He chuckles, curled up nice and comfy near the edge of the giant rock we stood on.
"And why can't this be any good, Asher?"
"I don't know, is it any good?" I retort.
Whatever mirth I perceived earlier disappears as the giant white wolf shifts it position, its eyes still half-lid but focused on me.
"No. Not for you anyway."
"Yeah, I thought so, not every day I get kidnapped by a wolf in my sleep."
"Oh no, you're still sleeping, I have simply taken privilege of our contract and summon your consciousness here."
Somehow tired, despite my current body being an illusion, I let myself get comfortable on the floor. "And why have you summoned me here?"
In the depths of my stomach, I knew why. It can't be a coincidence.
He snorts, the puff of air from its nose blows over, nearly knocking me over, "To remind you of your duties and the consequences of failing to perform them."
"Do you read my mind or hear around me at all times?" I find that I'm not comfortable with the idea that a giant wolf is constantly staring down at me in absolute surveillance.
"You are the most recent of my Warlocks, it is only natural I pay more attention to the weakest of the cub."
Weakest? How many people get to throw that jab at me this week?
"You should do more than pay attention if you want to help. How long before I get another boon? The Cultists, if you've truly been watching me then you know why I'm retreating."
Lotar simply shakes its head, "This is the advantage of the Cult, they weaponize experience in the most literal ways, this is why they are a threat. Phien must be defeated as they were once before."
Oh my god, don't tell me I've been roped into some chosen one shit.
"As for the boons I have promised, you will receive them in due time, even I have my own battles to fight, they drain me and limit my abilities." It speaks in a drawl
"Defeat the fourth, take the last blow and end the terrible servant's life and you will get your boon, you will gain my favour and the next boon shall come after the eighth servant has been slain."
So, my efforts are to be doubled each time I gain a boon. But I don't get a boon for killing the speed General? Unfair. I keep my opinion to myself however, I don't exactly want to anger this…
"What exactly are you, Lotar?"
"What am I?" he repeats, puzzled.
"Are you a god?" I shake my head, the system said he was a Great Spirit, "No, you're not a god, you're a Spirit, but you're not like Anselm, is there a difference between Spirit and Soul? Is Phien the same with you? Or are they something else entirely?"

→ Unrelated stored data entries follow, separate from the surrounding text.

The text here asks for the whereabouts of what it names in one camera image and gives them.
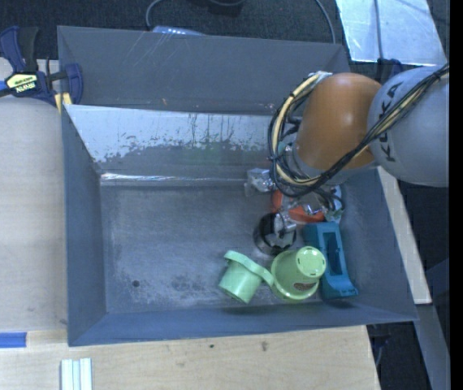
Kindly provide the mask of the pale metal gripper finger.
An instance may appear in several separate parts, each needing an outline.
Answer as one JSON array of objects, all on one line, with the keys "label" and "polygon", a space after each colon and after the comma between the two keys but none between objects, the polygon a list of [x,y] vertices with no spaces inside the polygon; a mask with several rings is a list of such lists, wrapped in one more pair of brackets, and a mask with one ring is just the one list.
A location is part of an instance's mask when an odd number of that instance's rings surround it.
[{"label": "pale metal gripper finger", "polygon": [[275,213],[273,217],[273,233],[277,239],[293,238],[296,235],[296,223],[287,214]]}]

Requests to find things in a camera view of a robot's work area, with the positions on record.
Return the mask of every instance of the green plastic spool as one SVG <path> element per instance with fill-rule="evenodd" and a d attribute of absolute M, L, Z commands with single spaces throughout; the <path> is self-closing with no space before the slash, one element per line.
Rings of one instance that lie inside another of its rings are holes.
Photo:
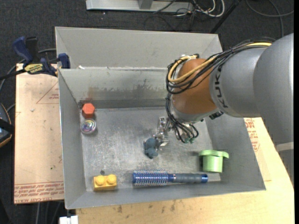
<path fill-rule="evenodd" d="M 199 157 L 202 157 L 202 170 L 204 172 L 222 173 L 223 158 L 229 158 L 229 154 L 224 151 L 203 150 L 199 152 Z"/>

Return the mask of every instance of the black carpet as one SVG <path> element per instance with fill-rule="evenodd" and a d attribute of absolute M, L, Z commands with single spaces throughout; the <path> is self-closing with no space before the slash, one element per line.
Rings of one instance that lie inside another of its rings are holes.
<path fill-rule="evenodd" d="M 204 14 L 195 17 L 175 17 L 170 14 L 125 11 L 86 11 L 86 0 L 0 0 L 0 76 L 5 75 L 21 57 L 12 49 L 13 41 L 20 37 L 36 36 L 39 48 L 55 47 L 55 26 L 90 27 L 132 30 L 178 31 L 210 33 L 219 18 Z M 236 0 L 224 0 L 229 8 Z M 294 9 L 294 0 L 247 0 L 263 14 L 277 15 Z M 294 32 L 294 13 L 269 17 L 257 14 L 242 0 L 216 33 L 223 49 L 256 37 L 278 39 Z M 15 102 L 15 78 L 6 80 L 0 90 L 0 103 L 6 108 Z M 14 109 L 10 116 L 14 122 Z M 32 224 L 36 220 L 38 205 L 13 204 L 14 141 L 0 149 L 0 224 Z M 57 217 L 67 215 L 63 203 L 40 204 L 39 224 L 51 222 L 58 207 Z"/>

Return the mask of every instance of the metal stand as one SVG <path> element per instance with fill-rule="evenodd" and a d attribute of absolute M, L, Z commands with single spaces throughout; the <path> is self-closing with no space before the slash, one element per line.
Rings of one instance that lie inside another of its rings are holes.
<path fill-rule="evenodd" d="M 144 11 L 155 12 L 167 6 L 171 1 L 155 0 L 86 0 L 87 10 L 122 10 L 122 11 Z M 186 8 L 188 2 L 174 2 L 163 12 L 176 12 L 181 8 Z"/>

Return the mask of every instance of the yellow lego brick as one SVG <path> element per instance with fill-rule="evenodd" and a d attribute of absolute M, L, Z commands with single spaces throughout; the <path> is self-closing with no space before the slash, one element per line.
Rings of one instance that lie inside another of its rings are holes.
<path fill-rule="evenodd" d="M 99 175 L 93 177 L 93 190 L 101 191 L 107 189 L 113 189 L 117 185 L 116 175 L 110 174 L 107 176 Z"/>

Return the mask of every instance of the blue clamp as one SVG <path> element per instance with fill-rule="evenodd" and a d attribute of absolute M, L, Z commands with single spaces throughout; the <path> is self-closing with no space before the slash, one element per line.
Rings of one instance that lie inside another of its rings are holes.
<path fill-rule="evenodd" d="M 25 59 L 23 63 L 23 69 L 31 74 L 47 74 L 51 76 L 57 76 L 57 69 L 54 68 L 45 58 L 41 58 L 39 62 L 36 62 L 35 54 L 31 54 L 26 47 L 25 37 L 19 37 L 13 42 L 13 49 L 16 54 Z M 60 68 L 70 68 L 70 61 L 65 53 L 59 54 L 58 62 L 60 62 Z"/>

Again, Lotar simply snorts, "Some of these questions, you have to find the answer for yourself, as you have come to acknowledge no doubt, exploring the world around you and interpreting the knowledge that pervades it brings much progress."
"As for the nature of our enemy, Phien, they were and are one of the many gods that rule the cosmos and beyond, Phien is a bringer of unity to their followers, but the truth is, Phien is a ravenous devourer; hungry, for a cosmos where all is one with one and all that remains is the will of all coalesced into the will of one; theirs."
So basically, they want to swallow everything up.
"Why would a god want this? Aren't gods meant to be good? Like Anera? And if Phien is truly a god then why haven't they just gone ahead and swallowed us all themselves?"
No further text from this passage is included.